**Exercise aim:**
Go over the records and count each line that has the string "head". Give the number and nothing else.

**Extracted material:**
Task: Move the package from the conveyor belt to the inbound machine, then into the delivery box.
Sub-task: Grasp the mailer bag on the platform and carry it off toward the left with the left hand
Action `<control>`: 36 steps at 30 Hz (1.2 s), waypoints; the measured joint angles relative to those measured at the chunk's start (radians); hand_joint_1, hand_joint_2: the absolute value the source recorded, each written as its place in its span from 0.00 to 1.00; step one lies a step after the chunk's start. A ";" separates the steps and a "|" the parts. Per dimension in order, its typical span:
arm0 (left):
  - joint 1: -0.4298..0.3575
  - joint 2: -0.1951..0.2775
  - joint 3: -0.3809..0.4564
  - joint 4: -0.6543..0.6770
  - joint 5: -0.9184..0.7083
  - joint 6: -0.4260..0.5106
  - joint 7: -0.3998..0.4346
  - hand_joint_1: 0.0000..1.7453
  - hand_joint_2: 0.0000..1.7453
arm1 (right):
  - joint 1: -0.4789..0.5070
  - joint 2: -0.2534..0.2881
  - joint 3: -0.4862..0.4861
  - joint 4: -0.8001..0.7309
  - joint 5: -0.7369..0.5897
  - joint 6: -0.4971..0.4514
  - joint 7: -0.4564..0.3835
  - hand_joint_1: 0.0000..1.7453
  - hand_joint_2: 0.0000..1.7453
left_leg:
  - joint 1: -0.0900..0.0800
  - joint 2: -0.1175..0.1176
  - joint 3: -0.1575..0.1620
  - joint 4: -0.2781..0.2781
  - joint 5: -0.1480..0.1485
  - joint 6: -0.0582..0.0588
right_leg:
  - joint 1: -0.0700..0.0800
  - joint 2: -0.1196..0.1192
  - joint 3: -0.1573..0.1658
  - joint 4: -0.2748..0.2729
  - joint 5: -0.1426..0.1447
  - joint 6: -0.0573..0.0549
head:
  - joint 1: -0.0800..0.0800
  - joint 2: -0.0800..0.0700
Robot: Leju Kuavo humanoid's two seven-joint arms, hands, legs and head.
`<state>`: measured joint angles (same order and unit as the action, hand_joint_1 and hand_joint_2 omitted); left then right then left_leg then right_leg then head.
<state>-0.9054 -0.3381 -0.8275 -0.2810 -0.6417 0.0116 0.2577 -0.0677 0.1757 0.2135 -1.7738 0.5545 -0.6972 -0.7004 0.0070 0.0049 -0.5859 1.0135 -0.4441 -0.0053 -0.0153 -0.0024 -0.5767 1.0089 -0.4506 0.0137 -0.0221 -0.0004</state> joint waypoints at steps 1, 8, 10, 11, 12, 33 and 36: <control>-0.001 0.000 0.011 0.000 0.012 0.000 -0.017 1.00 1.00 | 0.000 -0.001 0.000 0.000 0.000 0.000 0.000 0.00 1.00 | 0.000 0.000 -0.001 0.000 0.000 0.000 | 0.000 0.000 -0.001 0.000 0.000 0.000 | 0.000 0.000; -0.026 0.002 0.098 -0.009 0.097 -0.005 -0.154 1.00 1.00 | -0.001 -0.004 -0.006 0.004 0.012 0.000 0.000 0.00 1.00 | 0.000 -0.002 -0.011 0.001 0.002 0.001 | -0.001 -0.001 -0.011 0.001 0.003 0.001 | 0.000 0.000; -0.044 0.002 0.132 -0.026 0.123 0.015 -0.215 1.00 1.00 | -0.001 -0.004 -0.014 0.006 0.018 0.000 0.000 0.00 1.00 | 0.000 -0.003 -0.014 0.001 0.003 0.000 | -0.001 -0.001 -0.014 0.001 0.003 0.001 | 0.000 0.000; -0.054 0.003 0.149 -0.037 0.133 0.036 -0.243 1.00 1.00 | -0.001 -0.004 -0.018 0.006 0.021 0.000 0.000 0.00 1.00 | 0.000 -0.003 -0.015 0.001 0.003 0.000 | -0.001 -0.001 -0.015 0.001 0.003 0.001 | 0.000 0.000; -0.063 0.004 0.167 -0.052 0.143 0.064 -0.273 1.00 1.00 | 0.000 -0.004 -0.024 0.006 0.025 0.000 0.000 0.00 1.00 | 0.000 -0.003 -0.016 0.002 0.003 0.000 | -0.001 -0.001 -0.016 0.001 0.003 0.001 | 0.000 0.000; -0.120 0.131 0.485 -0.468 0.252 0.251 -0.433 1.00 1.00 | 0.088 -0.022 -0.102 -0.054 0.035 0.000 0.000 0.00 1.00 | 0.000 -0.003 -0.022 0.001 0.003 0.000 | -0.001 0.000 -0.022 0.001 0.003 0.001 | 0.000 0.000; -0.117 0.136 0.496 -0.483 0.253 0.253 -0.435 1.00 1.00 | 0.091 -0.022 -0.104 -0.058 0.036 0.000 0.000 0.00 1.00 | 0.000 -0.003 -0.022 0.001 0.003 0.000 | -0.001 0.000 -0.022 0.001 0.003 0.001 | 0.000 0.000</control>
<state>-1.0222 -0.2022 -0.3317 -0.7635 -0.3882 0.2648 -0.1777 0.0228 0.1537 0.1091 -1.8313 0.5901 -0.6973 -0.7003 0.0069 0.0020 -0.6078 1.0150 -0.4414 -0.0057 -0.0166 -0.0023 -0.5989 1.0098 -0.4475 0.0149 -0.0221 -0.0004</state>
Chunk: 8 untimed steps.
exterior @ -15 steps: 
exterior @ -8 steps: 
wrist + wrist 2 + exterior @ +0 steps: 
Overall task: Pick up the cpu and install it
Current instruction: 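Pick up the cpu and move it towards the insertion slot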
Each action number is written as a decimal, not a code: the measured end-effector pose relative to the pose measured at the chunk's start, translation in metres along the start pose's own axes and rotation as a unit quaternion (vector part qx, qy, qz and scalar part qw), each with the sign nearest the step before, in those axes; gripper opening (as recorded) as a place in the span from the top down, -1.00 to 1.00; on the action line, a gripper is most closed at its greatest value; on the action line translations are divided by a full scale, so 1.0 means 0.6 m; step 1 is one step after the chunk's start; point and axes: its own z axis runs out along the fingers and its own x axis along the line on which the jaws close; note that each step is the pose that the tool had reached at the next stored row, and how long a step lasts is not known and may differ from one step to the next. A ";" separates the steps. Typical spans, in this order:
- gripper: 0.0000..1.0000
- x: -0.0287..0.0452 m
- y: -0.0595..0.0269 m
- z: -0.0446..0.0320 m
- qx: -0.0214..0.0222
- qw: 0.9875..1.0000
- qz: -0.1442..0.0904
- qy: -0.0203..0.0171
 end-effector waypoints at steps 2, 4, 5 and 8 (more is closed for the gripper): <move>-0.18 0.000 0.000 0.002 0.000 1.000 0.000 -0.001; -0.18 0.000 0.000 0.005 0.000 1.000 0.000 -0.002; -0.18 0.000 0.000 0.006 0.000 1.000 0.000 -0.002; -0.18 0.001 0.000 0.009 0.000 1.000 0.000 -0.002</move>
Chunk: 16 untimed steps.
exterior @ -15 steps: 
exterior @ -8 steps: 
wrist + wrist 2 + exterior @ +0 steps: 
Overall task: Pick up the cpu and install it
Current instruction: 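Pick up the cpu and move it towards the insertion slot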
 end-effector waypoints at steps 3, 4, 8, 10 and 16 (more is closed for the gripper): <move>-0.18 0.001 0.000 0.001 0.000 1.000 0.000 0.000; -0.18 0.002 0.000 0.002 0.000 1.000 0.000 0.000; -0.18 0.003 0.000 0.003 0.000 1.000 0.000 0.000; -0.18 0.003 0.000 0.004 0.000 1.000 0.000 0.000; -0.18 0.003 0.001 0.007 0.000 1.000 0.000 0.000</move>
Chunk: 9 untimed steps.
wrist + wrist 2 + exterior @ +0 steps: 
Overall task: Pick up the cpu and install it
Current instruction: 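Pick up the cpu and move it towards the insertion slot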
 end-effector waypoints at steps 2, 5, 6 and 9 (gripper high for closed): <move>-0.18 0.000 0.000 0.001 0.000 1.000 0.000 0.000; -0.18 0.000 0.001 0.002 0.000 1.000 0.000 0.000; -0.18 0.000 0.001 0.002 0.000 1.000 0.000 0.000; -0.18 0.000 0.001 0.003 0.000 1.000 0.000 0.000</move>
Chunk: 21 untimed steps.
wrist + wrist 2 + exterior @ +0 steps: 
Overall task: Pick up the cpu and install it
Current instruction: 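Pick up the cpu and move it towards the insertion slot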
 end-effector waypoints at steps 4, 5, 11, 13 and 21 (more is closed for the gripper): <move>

**Finished exercise:**
3